What really helped is that when I was doing my first rewrite, I went and spent a few hours at the Hachette office with my editor, the Head of Marketing and a member of her team. And they just told me loads of stories. It was very informal – this was over lunch. But that one conversation really helped me catch the vibe of how things work – especially, and this is very important, how personally invested Marketing can get in ensuring a good book succeeds commercially.

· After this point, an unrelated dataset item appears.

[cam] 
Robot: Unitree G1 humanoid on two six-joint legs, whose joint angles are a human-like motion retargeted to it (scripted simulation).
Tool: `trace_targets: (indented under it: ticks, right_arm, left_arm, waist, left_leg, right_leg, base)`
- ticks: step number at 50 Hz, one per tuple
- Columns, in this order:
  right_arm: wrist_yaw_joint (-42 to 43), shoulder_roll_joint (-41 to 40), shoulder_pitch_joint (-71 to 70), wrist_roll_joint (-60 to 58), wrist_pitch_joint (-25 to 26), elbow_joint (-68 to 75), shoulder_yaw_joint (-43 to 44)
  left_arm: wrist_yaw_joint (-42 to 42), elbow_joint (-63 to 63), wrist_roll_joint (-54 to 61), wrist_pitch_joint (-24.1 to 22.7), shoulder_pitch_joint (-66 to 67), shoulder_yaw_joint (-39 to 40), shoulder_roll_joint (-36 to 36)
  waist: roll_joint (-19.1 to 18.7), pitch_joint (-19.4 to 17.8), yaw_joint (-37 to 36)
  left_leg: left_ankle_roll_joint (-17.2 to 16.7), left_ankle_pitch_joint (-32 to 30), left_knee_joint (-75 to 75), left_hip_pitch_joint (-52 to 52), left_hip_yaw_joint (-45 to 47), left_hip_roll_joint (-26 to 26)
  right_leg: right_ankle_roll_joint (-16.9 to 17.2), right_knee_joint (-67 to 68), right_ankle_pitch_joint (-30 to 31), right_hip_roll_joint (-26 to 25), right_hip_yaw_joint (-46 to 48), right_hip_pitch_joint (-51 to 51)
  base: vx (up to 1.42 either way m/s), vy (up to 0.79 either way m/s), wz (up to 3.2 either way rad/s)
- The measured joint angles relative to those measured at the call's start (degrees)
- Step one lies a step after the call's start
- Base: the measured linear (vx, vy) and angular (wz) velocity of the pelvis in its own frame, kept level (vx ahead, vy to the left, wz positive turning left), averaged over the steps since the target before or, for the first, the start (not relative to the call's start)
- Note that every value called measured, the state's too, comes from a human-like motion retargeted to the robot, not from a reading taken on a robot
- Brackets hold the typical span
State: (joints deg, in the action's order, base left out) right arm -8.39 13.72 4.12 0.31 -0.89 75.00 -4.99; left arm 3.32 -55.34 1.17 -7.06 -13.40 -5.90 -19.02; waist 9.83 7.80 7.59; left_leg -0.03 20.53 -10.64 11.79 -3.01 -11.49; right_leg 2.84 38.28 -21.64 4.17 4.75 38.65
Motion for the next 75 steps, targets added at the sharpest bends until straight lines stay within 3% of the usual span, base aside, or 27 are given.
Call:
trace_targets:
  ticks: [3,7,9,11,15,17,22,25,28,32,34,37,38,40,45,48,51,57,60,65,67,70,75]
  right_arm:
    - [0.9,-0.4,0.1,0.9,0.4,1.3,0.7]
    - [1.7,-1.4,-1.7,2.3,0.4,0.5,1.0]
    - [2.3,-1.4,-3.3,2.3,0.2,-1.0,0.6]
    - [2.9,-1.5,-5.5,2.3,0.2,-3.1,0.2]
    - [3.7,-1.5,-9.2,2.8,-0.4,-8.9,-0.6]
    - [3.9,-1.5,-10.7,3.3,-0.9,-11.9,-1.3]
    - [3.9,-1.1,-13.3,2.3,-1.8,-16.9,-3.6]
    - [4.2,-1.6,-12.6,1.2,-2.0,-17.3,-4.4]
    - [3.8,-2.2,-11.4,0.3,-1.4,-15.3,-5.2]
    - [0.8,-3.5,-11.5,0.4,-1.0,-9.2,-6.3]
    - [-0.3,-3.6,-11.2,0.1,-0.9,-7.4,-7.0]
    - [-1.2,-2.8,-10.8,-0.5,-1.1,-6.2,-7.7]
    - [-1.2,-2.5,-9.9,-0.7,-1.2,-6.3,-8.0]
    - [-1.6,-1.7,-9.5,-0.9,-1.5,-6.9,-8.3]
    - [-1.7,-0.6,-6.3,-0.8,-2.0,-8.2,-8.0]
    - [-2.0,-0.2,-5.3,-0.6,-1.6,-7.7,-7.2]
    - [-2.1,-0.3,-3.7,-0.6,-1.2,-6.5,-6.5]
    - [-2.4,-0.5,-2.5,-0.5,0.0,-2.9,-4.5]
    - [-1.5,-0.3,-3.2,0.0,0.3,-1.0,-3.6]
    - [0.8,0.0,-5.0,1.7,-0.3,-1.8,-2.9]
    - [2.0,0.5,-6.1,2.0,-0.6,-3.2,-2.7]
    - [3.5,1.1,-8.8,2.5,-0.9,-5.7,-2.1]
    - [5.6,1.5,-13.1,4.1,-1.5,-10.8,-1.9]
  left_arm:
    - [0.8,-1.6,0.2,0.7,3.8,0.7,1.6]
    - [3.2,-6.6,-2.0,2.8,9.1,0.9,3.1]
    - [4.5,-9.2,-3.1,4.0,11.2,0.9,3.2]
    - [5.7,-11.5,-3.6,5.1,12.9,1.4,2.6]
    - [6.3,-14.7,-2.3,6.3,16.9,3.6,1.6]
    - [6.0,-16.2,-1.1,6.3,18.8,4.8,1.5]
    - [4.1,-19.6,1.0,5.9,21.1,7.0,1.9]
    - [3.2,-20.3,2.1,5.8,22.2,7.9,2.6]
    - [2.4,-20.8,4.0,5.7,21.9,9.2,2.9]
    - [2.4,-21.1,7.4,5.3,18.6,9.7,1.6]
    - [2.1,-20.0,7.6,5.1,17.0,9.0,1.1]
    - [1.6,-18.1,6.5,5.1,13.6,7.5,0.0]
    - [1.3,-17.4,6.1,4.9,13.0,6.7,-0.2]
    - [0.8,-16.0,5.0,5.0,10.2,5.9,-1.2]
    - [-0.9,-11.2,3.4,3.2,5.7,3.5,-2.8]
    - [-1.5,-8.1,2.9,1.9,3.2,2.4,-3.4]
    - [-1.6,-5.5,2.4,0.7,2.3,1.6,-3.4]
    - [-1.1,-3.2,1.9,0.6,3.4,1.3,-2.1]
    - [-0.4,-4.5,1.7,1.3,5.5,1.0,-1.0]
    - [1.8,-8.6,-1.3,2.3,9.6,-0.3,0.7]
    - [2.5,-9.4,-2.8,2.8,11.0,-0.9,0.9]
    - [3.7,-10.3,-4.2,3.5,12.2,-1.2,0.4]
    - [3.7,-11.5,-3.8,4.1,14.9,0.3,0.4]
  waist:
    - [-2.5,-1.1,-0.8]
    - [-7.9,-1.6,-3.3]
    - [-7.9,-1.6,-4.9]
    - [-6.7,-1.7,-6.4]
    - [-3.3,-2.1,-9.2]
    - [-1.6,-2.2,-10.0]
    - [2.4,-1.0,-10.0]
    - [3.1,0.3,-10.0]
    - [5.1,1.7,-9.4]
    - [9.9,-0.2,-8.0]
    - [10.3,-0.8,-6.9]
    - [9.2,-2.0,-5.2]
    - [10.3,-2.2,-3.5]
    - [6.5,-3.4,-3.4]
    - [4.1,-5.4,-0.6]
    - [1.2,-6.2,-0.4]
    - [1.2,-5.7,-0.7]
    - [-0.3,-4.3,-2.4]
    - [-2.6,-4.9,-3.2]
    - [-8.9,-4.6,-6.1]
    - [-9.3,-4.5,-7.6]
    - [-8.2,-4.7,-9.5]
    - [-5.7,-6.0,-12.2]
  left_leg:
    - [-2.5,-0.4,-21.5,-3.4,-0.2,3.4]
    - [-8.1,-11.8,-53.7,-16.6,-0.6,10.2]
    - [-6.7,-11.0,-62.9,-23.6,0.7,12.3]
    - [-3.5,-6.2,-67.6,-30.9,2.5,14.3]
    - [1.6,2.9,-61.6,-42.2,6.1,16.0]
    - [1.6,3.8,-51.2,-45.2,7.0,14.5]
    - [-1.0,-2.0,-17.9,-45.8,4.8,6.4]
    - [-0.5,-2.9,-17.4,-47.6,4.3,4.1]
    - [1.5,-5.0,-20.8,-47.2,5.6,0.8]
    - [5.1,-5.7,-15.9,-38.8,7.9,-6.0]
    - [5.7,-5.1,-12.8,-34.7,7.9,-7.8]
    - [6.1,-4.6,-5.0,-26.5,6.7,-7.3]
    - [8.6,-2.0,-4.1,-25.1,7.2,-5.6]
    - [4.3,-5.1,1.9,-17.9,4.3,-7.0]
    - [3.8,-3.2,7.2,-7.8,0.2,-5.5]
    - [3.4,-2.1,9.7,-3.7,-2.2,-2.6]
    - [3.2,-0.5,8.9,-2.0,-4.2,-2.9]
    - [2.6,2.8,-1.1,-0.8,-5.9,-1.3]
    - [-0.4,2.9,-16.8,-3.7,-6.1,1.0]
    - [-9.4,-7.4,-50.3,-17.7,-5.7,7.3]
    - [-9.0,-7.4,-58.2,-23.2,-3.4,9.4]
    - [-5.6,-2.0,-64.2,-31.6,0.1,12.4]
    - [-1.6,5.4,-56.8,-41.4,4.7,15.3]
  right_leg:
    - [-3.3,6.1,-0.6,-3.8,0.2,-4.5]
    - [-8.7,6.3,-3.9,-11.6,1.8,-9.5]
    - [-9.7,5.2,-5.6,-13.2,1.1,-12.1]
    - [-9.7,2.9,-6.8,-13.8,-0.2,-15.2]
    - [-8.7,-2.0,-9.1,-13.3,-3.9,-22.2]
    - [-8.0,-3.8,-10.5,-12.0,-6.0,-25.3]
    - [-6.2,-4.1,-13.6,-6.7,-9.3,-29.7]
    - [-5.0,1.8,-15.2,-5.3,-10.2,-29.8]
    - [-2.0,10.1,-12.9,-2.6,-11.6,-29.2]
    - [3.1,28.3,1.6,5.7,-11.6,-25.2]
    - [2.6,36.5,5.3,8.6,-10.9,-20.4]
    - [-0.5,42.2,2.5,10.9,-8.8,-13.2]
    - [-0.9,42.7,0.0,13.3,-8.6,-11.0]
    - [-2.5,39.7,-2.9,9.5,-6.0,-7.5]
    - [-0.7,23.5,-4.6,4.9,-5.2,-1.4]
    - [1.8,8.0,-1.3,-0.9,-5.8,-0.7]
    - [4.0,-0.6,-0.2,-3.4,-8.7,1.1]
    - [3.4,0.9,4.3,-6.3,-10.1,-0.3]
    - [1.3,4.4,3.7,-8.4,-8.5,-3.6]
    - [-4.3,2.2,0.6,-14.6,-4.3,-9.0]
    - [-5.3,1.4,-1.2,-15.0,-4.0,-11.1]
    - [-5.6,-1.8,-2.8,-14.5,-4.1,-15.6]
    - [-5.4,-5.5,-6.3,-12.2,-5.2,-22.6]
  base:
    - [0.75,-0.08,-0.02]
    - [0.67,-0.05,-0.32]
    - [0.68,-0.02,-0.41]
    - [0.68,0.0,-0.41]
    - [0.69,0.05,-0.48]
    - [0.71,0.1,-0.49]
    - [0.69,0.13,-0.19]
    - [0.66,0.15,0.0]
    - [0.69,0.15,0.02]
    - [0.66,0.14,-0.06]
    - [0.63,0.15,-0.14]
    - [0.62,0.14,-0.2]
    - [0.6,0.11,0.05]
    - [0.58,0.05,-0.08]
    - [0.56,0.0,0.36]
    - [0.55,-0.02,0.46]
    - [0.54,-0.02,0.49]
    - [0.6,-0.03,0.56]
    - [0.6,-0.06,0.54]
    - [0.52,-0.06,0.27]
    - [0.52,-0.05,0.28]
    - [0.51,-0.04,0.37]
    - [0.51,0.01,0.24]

Did you have any author in mind when you were writing about Jishnu Guha? 😛
🙂 I did. I researched a bunch of young, bestselling Indian authors and Jish’s work is inspired in bits and pieces by some of them.
I’m sure there’s atleast one cute thing that happened in real life that you’ve used for Ruta and Jishnu, could you please tell us what that is?
I’d love to share but it would be at least mildly spoilery for people who haven’t read the book yet.
You’ve worked in films as an AD. If you could would you direct It Must Have Been Something He Wrote as a film? or would you choose another director to do it? And why?
I’d love to direct the film! But I feel like I’d be better at writing the screenplay and the creative referencing. I think I’d love to see someone as sharp and powerful as Gauri Shinde (English Vinglish), Zoya Akhtar (Dil Dhadakne Do) or Meghna Gulzar (Talvaar) direct a film like this – I think they’d get the nuances of Ruta’s character, her insecurities and her desires really well and they’d bring that extra something to the story and the conflict
When obsessive book-lover (ahem, book snob) Amruta – Ruta – Adarkar arrives in Delhi to work as a marketing executive for Parker-Hailey’s Publishing, she learns that the world of books is not as cozy as she’d imagined. Her eccentric taskmaster of a boss expects marketing miraclesto happen on shoestring budgets and in record time and surviving the job (and the city) means she’ll have to master the local art of jugaad really fast. Worst of all, she’s stuck being a publicist for Jishnu Guha, protein-shake lover, serial selfie-taker and bestselling author of seven cheesy romance novels, the kind she wouldn’t be caught dead reading. As Ruta struggles between work and life in a new city, she finds, much to her annoyance, that she needs Jishnu’s help more than she cares to admit. But with her own parents getting a divorce, can Ruta dare to fall in love, especially with someone who’s so impossibly different?